2° Les moyens de s’opposer à la première ma­ladie sont : une diète tempérée par des végétaux frais, des fruits subacides, des substances animales faciles à digérer et propres à fournir un chyle adou­cissant. L’exercice en plein air, à pied, à cheval, en voiture : une habitation qui soit aérée, exposée aux vents les plus sains et les plus salubres, et, enfin, l’usage de remèdes qui adoucissent et n’excitent pas le système, sont autant de moyens qu’on em­ploiera avec succès. L’extrait de cicuta, l’acétate de potasse et un peu d’eau minérale salée, du genre de celle de Tetteccio, en Toscane, méritent cepen­dant la préférence ;

3° Si l’usage de ces médicaments ne relâchait pas le ventre, on pourrait y joindre, deux ou trois fois la semaine, une petite dose de pilules compo­sées de savon, de rhubarbe, de sulfate de soude ou de potasse, et pétries avec de l’extrait de tarrassacô, que le malade prendrait avant le souper;

4° Pour détruire la discrasie scorbutique, il faudrait, outre les trois premiers moyens indiqués dans le paragraphe précédent, employer les sucs dépurés des plantes antiscorbutiques; de la fuma- rosa (fumeterre), du baccabunga (veronica baccabunga), du nasturio aquatico (nasturzium aqualicum), et du cochléaria surtout. On peut, pour rendre aux gen­cives la consistance et la vigueur qu’elles doivent naturellement avoir, faire usage d’un opiat dentifrice avec des plantes antiscorbutiques pulvérisées, et pétries avec une conserve de roses ;

5° Le vice hépatique disparaissant avec ses con­séquences, le défaut d’appétit et les vents surtout, on pourrait employer le petit lait de jument ou d’ânesse, mêlé à quelques sucs de plantes amères non aromatiques, parmi lesquelles on doit choisir de préférence les diverses espèces de chicorée ;

6° Enfin, dans la saison la plus chaude, on peut, si le vice scorbutique ne s’y oppose pas, et que la continuation ou l’augmentation de l’obstruc­tion du foie l’exige, appliquer, mais avec prudence, des bains froids ou, au moins, peu chauds, ainsi que des douches sur l’hypocondre droit.

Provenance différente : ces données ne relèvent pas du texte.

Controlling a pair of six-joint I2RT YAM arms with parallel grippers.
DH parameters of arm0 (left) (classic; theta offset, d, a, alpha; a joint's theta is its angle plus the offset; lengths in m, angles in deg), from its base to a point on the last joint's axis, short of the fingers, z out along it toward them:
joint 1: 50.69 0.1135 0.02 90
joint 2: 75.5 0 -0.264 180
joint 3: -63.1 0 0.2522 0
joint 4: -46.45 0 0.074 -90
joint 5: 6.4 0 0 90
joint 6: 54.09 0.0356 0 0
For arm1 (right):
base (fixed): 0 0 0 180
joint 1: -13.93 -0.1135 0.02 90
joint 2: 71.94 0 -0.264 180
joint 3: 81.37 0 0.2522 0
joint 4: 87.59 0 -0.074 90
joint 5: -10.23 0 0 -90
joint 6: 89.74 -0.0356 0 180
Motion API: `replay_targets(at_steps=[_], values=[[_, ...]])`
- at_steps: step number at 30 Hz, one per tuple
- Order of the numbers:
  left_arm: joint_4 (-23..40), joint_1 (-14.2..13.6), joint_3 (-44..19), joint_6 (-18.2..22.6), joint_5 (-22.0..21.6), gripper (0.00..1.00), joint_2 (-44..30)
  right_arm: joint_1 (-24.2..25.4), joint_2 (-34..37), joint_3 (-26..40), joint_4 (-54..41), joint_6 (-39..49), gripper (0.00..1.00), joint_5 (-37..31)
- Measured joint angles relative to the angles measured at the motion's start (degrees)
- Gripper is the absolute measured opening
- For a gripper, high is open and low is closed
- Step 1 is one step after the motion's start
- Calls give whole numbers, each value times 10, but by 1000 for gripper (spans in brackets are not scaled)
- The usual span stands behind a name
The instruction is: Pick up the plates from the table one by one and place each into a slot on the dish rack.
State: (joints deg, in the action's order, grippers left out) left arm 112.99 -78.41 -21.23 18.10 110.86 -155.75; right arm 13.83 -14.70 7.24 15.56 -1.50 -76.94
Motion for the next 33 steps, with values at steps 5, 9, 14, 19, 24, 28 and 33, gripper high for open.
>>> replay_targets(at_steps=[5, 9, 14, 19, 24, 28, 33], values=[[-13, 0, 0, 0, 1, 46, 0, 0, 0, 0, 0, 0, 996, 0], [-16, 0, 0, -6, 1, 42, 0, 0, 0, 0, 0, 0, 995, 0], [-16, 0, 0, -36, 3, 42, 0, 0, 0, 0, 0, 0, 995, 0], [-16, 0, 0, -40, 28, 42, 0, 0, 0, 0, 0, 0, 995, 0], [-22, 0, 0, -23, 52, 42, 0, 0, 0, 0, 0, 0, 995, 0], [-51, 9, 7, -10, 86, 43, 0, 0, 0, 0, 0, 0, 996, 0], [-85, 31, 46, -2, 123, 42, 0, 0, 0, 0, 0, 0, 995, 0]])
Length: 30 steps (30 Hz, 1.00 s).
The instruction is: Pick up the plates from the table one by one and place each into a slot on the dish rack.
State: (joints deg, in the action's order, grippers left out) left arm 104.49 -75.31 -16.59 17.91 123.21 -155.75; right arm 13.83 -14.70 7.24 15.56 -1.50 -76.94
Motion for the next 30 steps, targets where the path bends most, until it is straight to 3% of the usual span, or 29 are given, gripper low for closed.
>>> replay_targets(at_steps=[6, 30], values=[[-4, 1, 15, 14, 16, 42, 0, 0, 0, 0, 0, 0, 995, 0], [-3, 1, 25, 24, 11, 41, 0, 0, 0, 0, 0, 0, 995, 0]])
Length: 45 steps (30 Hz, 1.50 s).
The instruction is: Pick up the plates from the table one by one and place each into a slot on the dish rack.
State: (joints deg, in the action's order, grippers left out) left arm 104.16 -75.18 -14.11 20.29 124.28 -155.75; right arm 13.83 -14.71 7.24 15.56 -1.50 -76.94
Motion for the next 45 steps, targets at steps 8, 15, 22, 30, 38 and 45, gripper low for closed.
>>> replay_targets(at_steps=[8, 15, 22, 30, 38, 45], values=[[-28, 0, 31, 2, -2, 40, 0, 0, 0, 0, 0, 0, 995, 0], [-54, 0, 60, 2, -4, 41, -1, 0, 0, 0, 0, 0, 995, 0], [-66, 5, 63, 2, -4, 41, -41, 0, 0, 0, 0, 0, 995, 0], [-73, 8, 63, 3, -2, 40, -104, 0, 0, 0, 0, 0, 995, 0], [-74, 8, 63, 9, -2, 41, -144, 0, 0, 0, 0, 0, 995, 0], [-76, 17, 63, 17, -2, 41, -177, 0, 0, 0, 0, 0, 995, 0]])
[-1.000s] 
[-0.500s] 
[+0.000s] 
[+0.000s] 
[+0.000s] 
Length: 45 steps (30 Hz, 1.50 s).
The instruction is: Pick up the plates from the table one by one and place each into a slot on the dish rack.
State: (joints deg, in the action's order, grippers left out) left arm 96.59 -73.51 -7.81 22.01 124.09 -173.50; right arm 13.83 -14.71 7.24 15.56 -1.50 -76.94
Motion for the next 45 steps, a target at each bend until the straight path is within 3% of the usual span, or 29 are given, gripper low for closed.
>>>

Ces conseils doivent être subordonnés aux cir­constances particulières où se trouve l’auguste ma­lade, et à son état au moment où le médecin choisi le visitera. »

Pendant le peu de temps que O’Méara resta chez l’Empereur, je courus dans la pharmacie prendre son journal, qu’il avait caché à tout événement. Ses conversations étaient écrites en italien. Je lui ai fait passer ce journal en Angleterre, après l’avoir lu à l’Empereur, qui signala plusieurs erreurs, entre au­tres celle-ci :

M. O’Méara dit que M. de Talleyrand intercepta une lettre écrite par le duc d’Enghien à l’Empereur quelques heures avant le jugement. La vérité est que le duc d’Enghien a écrit sur le procès-verbal d’interrogatoire, avant de signer « Je fais avec instance la demande d’avoir une audience particulière du premier consul. Mon nom, mon rang, ma façon de penser et l’horreur de ma situation, me font espérer qu’il ne refusera pas ma demande. »

Malheureusement, l’Empereur n’eut connaissance de ce fait qu’après l’exécution du jugement. L’intervention de M. de Talleyrand dans ce drame san­glant est déjà assez grande, sans qu’on lui prête un tort qu’il n’a pas eu.